Учитель медленно покачал головой.

— Благодарю вас, — грустно произнес он, — но мои взгляды тоже изменились за последнее время, я решил отказаться от этого лекарства.

— Почему? — удивленно сказал Вайнтрауб. — С меня хватит. Вы были правы, а не я. По центральным улицам ходить мне нельзя, жене моей запрещено ходить на базар под страхом расстрела, мы все носим эту повязку. Когда я выхожу с ней на улицу, у меня на руке словно тяжелый обруч из раскаленной стали. Так жить нельзя, вы совершенно правы. И даже каторги в Германии мы, оказывается, недостойны. Вы слышали, как там работают несчастные девочки и мальчики? Но еврейскую молодежь туда не берут, значит, ее — нас всех — ждет что-то во много раз худшее, чем эта страшная каторга. Что это будет — я не знаю. Зачем мне ждать этого? Вы правы. Я бы ушел в партизаны, но с моей бронхиальной астмой это неосуществимо.

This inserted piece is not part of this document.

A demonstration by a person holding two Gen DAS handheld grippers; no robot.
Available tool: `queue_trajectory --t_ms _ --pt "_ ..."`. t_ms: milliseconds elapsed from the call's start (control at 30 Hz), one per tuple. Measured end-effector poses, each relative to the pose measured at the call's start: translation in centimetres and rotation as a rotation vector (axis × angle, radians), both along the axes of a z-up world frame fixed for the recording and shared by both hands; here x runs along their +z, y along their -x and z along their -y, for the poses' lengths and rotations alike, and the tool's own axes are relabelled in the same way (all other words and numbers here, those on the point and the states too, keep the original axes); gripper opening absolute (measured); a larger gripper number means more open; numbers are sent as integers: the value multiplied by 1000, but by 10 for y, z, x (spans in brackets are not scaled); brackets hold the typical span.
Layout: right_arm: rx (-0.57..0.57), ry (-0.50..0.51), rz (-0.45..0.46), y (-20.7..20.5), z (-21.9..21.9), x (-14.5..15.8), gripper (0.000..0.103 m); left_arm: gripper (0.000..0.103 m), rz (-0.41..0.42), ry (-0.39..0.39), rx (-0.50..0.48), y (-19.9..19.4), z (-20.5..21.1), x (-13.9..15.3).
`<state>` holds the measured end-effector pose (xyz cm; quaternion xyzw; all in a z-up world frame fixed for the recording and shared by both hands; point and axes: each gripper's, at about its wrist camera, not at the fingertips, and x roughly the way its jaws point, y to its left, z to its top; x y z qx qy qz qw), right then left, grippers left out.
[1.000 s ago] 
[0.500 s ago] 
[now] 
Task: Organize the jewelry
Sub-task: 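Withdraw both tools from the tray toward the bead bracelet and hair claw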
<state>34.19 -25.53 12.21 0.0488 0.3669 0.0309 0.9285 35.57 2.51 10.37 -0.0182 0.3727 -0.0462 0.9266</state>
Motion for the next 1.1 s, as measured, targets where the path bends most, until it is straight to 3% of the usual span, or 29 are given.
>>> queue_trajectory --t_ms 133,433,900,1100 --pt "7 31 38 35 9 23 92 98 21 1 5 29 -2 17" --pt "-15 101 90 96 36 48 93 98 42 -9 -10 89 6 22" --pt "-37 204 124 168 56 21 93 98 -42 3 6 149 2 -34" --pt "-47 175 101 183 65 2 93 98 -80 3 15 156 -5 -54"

— А я за эти страшные недели, которые мы с вами не виделись, — сказал учитель, — стал оптимистом.

— Что? — испуганно переспросил Вайнтрауб. — Оптимистом? Простите, но вы, кажется, сошли с ума. Вы знаете, что это за люди? Я пришел сегодня утром в комендатуру просить только о том, чтоб дочь мою после избиения освободили на один день от работы — и меня выгнали, и спасибо, что выгнали.

— Не об этом я говорю, — сказал учитель, — больше всего я боялся одной вещи, даже больше, чем боялся, — ужасался ее, покрывался холодным потом при одной мысли о ней. Знаете, того, что фашистский расчет окажется верным. Я уже говорил об этом Вороненко. Я боялся, я ужасался, я не хотел дожить до этого дня, до этого часа. Неужели вы думаете, что фашисты вот так просто затеяли эту огромную травлю и истребление многомиллионного народа? В этом холодный, математический расчет. Они пробуждают лишь одно темное, разжигают ненависть, возрождают предрассудки. В этом их сила. Разделяй, натравливай и властвуй! Возрождать тьму! Натравить каждый народ на соседний, порабощенные народы на народы, сохранившие свободу, живущих по ту сторону океана на живущих по эту сторону, и все народы всего мира на один еврейский народ. Натрави и властвуй! А мало ли в мире тьмы и жестокости, мало ли суеверий и предрассудков! И они ошиблись. Они развязывали ненависть, а родилось сочувствие. Они хотели вызвать злорадство, ожесточение, затемнить разум великих народов. А я сам воочию убедился, на себе испытал, что страшная судьба евреев вызывает у русских и украинцев лишь горестное сочувствие, что они, испытывая сами страшный гнет немецкого террора, готовы помочь чем могут. Нам запрещают покупать хлеб, ходить на базар за молоком, и наши соседки сами берутся делать для нас покупки: десятки людей заходили ко мне и советовали мне, как лучше спрятаться и где безопасней. Я вижу сочувствие многих. Я вижу, конечно, и равнодушие. Но злобу, радость от нашей гибели я видел не часто — всего лишь три-четыре раза. Немцы ошиблись. Счетоводы просчитались. Мой оптимизм торжествует. Я никогда не имел иллюзий — я знал и знаю жестокость жизни.